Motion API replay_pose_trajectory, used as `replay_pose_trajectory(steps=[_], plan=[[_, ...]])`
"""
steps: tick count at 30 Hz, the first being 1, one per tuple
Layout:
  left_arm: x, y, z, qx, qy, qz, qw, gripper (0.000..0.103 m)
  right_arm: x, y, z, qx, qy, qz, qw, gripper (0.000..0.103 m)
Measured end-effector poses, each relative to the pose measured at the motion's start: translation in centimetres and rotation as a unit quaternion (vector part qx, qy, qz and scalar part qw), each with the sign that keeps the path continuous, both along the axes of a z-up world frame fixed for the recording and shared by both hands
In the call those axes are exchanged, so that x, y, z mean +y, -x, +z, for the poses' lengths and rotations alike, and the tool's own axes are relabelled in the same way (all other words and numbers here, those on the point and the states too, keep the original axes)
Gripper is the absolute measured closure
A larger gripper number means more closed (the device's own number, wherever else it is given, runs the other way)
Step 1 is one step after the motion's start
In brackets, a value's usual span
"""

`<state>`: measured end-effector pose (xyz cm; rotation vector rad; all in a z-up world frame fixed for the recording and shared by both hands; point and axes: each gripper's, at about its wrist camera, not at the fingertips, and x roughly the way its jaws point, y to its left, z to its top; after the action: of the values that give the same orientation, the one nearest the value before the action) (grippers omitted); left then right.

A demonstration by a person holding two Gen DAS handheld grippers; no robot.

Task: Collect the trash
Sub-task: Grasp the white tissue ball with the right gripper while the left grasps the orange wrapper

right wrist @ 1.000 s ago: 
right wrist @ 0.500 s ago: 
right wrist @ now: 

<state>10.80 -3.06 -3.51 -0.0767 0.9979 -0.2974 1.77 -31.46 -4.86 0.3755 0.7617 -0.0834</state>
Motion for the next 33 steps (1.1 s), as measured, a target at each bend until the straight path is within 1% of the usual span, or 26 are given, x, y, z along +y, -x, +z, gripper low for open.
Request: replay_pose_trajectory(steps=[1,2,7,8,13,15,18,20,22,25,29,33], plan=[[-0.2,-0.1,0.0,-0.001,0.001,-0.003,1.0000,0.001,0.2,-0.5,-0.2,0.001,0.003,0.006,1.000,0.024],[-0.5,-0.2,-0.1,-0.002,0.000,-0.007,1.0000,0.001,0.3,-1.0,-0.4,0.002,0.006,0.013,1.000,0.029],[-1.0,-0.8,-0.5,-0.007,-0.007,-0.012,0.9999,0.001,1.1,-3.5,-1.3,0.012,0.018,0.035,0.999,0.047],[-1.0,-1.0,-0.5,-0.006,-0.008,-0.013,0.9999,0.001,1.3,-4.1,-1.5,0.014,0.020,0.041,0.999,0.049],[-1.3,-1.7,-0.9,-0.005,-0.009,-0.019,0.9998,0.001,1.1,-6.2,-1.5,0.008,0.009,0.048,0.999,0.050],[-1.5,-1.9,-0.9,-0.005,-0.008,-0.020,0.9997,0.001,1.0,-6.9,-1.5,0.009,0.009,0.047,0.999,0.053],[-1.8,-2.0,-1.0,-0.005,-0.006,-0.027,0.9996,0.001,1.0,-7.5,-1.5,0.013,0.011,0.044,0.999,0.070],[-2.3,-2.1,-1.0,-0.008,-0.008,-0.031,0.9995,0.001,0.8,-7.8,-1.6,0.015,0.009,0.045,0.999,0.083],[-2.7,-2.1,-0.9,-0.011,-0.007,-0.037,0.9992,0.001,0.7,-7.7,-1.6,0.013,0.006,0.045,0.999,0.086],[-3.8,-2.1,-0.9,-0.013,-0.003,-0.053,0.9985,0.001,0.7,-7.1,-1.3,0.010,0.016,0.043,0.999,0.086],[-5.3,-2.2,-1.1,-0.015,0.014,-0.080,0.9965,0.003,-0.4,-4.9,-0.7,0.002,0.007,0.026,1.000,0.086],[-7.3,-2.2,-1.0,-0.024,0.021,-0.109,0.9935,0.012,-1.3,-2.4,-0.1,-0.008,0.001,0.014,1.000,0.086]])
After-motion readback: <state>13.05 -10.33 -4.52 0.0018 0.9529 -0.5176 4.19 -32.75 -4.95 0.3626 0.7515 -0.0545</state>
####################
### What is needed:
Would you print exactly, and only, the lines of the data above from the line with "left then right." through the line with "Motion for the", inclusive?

### Answer below:
`<state>`: measured end-effector pose (xyz cm; rotation vector rad; all in a z-up world frame fixed for the recording and shared by both hands; point and axes: each gripper's, at about its wrist camera, not at the fingertips, and x roughly the way its jaws point, y to its left, z to its top; after the action: of the values that give the same orientation, the one nearest the value before the action) (grippers omitted); left then right.

A demonstration by a person holding two Gen DAS handheld grippers; no robot.

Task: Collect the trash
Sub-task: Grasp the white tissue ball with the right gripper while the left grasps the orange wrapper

right wrist @ 1.000 s ago: 
right wrist @ 0.500 s ago: 
right wrist @ now: 

<state>10.80 -3.06 -3.51 -0.0767 0.9979 -0.2974 1.77 -31.46 -4.86 0.3755 0.7617 -0.0834</state>
Motion for the next 33 steps (1.1 s), as measured, a target at each bend until the straight path is within 1% of the usual span, or 26 are given, x, y, z along +y, -x, +z, gripper low for open.

There is no additional output for this exercise.